Dataset extract:

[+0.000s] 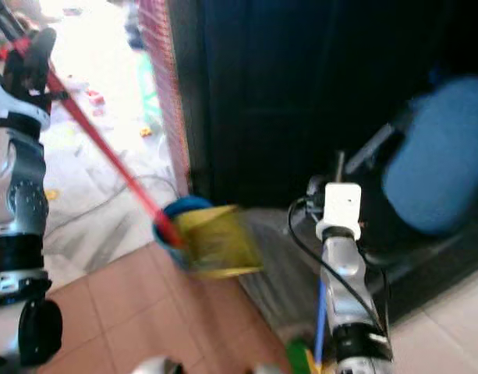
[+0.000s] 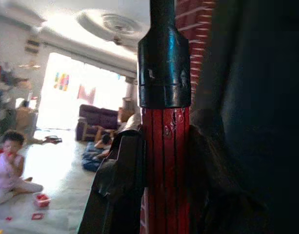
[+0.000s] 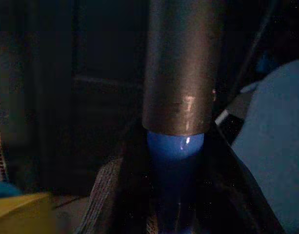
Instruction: Sweep floor
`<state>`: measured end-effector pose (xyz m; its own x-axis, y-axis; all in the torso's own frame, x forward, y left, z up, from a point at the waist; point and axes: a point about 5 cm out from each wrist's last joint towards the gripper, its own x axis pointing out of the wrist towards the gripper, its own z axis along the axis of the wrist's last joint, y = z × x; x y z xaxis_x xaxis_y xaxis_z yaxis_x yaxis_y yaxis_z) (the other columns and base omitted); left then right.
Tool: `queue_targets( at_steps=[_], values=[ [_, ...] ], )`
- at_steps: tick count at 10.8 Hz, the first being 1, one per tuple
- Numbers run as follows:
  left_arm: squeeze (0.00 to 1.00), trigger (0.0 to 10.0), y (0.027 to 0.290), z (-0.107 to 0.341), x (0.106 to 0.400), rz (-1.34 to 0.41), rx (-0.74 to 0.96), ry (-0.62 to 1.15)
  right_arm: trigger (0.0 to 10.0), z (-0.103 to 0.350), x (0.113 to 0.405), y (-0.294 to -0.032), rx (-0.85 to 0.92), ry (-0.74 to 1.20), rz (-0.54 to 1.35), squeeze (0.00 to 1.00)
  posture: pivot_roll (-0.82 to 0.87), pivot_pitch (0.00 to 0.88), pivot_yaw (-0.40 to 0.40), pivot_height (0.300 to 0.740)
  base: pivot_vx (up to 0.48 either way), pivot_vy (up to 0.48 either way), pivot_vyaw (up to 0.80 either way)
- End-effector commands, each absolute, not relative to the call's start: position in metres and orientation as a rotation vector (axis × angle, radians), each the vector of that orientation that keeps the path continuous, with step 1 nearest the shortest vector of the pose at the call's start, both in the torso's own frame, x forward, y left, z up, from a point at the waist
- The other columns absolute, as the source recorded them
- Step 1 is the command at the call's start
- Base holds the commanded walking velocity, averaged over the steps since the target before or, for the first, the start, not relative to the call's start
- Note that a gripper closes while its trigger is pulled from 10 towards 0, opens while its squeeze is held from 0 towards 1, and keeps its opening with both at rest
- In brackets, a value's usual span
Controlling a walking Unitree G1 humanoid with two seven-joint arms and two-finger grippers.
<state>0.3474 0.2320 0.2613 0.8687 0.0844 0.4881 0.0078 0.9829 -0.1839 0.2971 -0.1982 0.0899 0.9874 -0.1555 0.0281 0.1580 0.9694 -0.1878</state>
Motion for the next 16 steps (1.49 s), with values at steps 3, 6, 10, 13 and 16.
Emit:
queue_targets(
  at_steps=[3,6,10,13,16],
  values=[
    [0.00,10.0,0.244,0.285,0.345,0.093,-0.116,-0.611,10.0,0.101,0.301,-0.197,-0.227,-0.064,-0.143,0.00,-0.08,0.000,-0.001,0.740,0.292,0.380,0.00],
    [0.00,10.0,0.245,0.286,0.346,0.102,-0.090,-0.622,10.0,0.101,0.301,-0.196,-0.228,-0.063,-0.139,0.00,-0.08,0.000,-0.002,0.740,0.240,0.416,0.00],
    [0.00,10.0,0.237,0.285,0.346,0.096,-0.041,-0.635,10.0,0.100,0.301,-0.196,-0.226,-0.063,-0.138,0.00,-0.08,0.000,-0.002,0.740,0.272,0.274,0.00],
    [0.00,10.0,0.219,0.277,0.348,0.073,-0.055,-0.624,10.0,0.100,0.302,-0.193,-0.222,-0.066,-0.132,0.00,-0.07,0.000,-0.002,0.740,0.320,0.000,0.00],
    [0.00,10.0,0.201,0.269,0.347,0.032,-0.061,-0.610,10.0,0.100,0.302,-0.190,-0.236,-0.070,-0.123,0.00,-0.07,0.000,0.000,0.740,0.000,0.000,0.00]
  ],
)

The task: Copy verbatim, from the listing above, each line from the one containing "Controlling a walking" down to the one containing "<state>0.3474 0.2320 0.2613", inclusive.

Your solution:
Controlling a walking Unitree G1 humanoid with two seven-joint arms and two-finger grippers.
<state>0.3474 0.2320 0.2613 0.8687 0.0844 0.4881 0.0078 0.9829 -0.1839 0.2971 -0.1982 0.0899 0.9874 -0.1555 0.0281 0.1580 0.9694 -0.1878</state>

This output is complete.